18. Method of transmitting left and right stereo signals and a center
signal through left and right stereo transmission channels and an
auxiliary transmission channel, respectively, characterized in that the
method comprises the steps:
subjecting the center signal to a low-pass selection having a cut-off
frequency related to the transmission capacity of the auxiliary
transmission channel for selecting a first centerpart signal substantially
comprising spectral components of the center signal below said cut-off
frequency;
supplying this first centerpart signal for transmission to the auxiliary
transmission channel;
combining at least a part of the center signal and said left stereo signal
to obtain a left stereo channel signal; and
combining at least a part of said center signal and said right stereo
signal to obtain a right stereo channel signal.

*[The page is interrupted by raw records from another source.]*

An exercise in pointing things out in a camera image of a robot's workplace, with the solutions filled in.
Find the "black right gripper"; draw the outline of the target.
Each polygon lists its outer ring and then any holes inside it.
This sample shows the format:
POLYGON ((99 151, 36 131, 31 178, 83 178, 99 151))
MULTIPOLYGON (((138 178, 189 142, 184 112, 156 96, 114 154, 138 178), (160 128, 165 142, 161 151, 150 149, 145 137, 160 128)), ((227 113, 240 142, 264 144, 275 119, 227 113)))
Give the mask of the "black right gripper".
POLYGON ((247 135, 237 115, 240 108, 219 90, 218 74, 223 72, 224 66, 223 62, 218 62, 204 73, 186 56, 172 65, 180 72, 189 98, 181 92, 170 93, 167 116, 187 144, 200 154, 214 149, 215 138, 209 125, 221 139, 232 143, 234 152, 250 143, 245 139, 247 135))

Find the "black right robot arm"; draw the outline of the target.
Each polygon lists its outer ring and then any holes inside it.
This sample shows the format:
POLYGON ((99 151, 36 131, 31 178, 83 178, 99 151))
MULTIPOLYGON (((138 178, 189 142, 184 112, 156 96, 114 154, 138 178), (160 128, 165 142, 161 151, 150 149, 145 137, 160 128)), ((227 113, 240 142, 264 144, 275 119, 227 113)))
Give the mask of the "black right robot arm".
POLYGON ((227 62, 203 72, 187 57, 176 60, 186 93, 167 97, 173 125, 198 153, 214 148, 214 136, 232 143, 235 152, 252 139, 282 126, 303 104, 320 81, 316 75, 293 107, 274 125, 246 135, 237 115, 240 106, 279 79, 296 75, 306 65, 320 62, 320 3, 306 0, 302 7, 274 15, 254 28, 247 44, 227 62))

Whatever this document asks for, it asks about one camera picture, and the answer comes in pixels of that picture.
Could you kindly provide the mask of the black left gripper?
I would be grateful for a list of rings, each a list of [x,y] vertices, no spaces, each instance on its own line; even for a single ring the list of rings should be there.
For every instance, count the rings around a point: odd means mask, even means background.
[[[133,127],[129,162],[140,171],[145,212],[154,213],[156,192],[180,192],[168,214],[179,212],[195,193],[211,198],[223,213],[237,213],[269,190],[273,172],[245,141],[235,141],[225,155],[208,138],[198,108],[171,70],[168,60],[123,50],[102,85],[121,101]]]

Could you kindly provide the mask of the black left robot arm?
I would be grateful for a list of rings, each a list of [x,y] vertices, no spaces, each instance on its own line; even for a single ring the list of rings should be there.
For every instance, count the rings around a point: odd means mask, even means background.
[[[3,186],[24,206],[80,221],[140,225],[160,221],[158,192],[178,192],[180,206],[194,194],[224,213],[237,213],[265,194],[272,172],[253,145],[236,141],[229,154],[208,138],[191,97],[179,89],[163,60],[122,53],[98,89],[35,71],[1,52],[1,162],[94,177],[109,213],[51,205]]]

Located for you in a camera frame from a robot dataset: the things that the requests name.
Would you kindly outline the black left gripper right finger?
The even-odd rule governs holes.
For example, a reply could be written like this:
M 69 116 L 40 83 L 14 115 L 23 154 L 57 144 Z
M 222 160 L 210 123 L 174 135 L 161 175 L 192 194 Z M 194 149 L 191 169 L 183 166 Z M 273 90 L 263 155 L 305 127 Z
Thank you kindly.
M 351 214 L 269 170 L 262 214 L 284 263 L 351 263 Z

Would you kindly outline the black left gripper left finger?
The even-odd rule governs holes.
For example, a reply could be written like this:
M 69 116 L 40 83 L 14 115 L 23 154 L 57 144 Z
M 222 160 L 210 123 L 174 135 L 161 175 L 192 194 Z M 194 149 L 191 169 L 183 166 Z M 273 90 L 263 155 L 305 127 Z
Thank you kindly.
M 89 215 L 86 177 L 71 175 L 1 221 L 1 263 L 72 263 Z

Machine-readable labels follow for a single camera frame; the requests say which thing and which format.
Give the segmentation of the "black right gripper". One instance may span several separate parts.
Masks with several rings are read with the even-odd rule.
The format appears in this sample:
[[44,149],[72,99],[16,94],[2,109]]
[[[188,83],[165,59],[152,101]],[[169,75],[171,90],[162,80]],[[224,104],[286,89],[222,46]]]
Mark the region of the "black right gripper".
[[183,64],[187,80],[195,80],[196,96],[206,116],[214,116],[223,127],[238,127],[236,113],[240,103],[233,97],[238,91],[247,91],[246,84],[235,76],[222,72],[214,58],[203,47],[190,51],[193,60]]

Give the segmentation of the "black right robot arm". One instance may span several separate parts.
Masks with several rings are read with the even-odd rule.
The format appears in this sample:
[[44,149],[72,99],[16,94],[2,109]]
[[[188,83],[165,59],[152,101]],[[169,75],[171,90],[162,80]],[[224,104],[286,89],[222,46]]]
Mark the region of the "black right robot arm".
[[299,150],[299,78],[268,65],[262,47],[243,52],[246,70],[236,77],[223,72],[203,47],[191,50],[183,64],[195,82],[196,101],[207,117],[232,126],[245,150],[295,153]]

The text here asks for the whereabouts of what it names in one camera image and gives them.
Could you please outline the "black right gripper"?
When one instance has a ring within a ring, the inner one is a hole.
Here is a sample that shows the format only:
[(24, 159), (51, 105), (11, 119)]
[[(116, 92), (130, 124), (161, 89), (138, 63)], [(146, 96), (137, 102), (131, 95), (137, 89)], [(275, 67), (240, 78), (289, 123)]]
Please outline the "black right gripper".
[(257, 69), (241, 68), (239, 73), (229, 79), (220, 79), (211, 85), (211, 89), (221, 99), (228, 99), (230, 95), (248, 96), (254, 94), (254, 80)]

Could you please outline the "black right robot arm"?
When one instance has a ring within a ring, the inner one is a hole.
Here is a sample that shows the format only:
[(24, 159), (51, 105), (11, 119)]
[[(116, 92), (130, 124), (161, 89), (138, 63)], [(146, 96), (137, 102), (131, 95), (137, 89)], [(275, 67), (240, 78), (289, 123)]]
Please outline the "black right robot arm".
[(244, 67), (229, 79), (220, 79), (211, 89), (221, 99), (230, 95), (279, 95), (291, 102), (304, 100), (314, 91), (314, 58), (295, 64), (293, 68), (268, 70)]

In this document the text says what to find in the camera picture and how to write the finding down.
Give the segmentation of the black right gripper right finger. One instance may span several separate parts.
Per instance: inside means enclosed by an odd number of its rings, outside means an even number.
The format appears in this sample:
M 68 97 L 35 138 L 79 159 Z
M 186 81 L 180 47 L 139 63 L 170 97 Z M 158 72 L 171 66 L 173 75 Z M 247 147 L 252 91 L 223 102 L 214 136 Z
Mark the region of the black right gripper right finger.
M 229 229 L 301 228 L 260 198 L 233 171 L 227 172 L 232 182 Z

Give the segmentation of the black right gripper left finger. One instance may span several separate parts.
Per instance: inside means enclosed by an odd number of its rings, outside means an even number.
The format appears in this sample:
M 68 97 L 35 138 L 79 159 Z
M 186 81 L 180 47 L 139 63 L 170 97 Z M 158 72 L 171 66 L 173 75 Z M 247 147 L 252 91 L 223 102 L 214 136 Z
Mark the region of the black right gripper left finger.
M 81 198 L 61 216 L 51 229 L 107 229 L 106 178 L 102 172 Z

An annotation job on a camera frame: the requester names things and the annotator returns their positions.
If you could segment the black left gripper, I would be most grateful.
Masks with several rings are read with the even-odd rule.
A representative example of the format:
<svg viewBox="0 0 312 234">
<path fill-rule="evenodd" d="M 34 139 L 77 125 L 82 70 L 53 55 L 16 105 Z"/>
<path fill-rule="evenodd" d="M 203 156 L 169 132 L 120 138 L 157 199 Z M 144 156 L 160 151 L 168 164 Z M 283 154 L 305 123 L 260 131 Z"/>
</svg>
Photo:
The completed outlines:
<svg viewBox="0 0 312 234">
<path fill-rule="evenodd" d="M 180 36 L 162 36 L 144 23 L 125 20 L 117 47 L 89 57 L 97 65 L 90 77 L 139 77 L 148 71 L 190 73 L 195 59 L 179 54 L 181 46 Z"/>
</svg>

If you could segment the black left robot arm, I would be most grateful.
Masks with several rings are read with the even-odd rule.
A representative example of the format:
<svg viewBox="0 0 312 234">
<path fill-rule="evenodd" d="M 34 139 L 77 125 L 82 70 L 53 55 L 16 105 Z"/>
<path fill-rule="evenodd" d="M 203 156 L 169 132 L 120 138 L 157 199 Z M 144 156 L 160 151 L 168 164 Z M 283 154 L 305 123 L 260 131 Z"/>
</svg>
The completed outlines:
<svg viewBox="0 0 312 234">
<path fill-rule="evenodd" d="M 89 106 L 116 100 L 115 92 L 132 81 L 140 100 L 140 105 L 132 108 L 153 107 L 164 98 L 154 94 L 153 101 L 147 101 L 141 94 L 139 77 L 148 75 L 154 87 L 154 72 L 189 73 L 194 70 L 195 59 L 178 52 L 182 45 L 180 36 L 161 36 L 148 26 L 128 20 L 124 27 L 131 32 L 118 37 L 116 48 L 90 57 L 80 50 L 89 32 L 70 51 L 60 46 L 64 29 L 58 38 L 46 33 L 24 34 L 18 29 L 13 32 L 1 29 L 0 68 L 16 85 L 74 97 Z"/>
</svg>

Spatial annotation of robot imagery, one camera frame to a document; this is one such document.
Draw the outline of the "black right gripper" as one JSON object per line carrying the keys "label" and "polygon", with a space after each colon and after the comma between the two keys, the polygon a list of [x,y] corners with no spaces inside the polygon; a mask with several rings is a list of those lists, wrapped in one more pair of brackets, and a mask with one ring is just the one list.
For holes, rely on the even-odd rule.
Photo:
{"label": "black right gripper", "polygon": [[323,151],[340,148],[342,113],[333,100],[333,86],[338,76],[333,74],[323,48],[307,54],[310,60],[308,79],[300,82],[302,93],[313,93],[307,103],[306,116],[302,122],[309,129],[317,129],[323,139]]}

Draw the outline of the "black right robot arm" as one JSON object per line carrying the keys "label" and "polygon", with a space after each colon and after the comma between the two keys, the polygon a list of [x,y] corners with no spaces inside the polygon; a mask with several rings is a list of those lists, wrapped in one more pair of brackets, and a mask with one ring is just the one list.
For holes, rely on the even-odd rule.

19. Method of transmitting left and right stereo signals and a center
signal through left and right stereo transmission channels and an
auxiliary transmission channel, respectively, characterized in that said
method comprises the steps:
subjecting the center signal to a low-pass selection having a cut-off
frequency determined by a transmission capacity of the auxiliary
transmission channel for selecting a first centerpart signal substantially
comprising spectral components of the center signal below said cut-off
frequency;
supplying this first centerpart signal for transmission to the auxiliary
transmission channel;
subjecting the center signal to a high-pass selection having a cut-off
frequency substantially equal to the cut-off frequency of said low-pass
selection, for selecting a second centerpart signal substantially
comprising spectral components of the center signal above said cut-off
frequency;
combining this second centerpart signal with each of the left and right
stereo signals into left/center and right/center signals, respectively;
and
supplying said left/center right/center signals to the left and right
stereo transmission channels, respectively.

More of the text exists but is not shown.